(Beginning of Recorded data)

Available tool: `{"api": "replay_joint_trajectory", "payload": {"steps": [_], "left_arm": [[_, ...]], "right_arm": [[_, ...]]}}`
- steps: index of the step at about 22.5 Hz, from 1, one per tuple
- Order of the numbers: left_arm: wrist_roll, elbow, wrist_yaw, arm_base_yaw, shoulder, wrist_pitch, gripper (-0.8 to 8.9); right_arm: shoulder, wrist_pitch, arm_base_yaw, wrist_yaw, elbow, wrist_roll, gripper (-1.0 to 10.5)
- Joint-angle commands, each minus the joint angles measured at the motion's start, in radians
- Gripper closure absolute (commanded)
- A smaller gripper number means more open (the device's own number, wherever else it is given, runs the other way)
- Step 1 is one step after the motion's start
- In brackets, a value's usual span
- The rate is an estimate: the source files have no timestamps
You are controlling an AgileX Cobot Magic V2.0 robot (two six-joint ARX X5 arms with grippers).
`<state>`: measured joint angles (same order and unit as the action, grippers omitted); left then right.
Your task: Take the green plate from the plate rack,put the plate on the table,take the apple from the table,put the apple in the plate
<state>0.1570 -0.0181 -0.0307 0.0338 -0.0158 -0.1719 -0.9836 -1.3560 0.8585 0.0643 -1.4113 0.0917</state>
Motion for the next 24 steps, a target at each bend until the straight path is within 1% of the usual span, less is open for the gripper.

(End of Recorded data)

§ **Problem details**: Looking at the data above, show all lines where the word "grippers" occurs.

§ **Solution to this problem**:
You are controlling an AgileX Cobot Magic V2.0 robot (two six-joint ARX X5 arms with grippers).
`<state>`: measured joint angles (same order and unit as the action, grippers omitted); left then right.

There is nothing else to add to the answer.